Here’s a concise capability set that works well: Workflow & Capabilities
  • Search transcripts by keywords, tags (key–value pairs), agents, or date ranges.
  • Count transcripts that match filters.
  • Retrieve readable transcripts when specifically asked.
  • Analyze call metadata (duration, turns, messages).
  • Read and apply tags to transcripts where appropriate.
  • Reference internal documents or playbooks when provided.
Transcript Analysis Steps
  1. listTranscripts – Gather candidates.
  2. countTranscripts – Size the set.
  3. getTranscriptReport – Inspect stats.
  4. getReadableTranscript – Provide the transcript only if requested.

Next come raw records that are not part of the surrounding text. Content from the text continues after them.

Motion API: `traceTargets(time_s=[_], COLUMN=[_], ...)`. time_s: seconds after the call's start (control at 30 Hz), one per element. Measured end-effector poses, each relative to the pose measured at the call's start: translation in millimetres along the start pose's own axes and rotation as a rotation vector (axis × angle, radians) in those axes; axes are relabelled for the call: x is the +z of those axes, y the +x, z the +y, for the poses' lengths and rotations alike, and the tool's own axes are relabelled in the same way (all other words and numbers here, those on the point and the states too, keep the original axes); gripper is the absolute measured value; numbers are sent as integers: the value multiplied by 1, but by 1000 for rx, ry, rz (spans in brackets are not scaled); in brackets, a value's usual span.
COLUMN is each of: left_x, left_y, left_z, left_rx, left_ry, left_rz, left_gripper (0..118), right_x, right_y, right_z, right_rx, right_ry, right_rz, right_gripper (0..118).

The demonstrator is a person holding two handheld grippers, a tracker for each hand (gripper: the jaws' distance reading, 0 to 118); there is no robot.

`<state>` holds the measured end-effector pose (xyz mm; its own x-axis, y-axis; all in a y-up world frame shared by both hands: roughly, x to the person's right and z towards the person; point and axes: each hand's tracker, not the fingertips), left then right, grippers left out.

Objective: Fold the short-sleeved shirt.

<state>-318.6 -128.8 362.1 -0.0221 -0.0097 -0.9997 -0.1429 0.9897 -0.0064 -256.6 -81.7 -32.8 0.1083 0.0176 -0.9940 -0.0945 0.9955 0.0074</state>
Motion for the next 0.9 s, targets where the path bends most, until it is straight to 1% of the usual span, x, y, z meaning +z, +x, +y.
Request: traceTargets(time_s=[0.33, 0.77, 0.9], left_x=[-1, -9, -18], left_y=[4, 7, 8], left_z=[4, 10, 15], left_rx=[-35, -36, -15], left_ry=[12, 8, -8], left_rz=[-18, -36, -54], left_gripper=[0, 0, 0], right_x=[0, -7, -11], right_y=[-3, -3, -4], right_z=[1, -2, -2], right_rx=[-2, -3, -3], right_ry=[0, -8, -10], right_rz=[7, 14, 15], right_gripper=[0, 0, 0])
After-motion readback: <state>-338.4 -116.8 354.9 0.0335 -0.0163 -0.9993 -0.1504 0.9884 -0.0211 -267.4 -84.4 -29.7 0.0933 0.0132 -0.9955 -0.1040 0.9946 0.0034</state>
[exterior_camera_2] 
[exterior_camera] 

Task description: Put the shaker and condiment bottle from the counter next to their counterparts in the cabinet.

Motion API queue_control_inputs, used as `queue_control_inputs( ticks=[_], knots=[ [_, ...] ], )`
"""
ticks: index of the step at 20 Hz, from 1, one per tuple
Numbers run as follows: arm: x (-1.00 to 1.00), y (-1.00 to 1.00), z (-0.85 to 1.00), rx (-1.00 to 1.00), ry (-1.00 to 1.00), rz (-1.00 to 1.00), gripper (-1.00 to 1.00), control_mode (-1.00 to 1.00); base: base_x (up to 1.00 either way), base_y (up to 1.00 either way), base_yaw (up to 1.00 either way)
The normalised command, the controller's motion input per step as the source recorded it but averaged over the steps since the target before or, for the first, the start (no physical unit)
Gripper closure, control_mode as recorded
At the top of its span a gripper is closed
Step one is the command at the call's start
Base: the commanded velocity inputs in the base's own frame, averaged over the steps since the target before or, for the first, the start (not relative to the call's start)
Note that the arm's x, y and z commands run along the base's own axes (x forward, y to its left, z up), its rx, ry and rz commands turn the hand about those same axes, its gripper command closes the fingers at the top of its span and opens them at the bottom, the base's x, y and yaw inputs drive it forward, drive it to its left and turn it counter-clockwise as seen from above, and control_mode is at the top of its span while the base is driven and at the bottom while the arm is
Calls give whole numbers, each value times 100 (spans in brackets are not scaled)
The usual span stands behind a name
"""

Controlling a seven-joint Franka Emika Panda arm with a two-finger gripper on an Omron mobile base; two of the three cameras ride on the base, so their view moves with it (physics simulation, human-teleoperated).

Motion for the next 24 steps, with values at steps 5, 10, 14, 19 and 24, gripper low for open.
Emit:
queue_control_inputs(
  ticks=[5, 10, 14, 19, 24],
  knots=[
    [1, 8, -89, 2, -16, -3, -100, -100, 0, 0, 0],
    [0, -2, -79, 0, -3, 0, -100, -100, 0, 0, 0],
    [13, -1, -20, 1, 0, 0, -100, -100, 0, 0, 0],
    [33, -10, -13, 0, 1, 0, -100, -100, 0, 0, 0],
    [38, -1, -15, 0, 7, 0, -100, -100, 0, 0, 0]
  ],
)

  5. getTagsForTranscript – Show tags or suggest additions.
You can duplicate this agent and swap the tools to create specialized back‑office agents (e.g., Campaign Reporting Agent, Billing Exceptions Agent).

FAQs

Why do agents show up on the Flows page? To keep management simple. Your team has one place to create, find, and launch automation—whether it’s customer‑facing (flows) or internal (agents). Can an agent be exposed to customers? No. Internal agents are not published to channels. If you need a customer experience, build a Flow. Do agents use states/events like flows? No. Agents are single‑chat assistants defined by a prompt and a set of tools.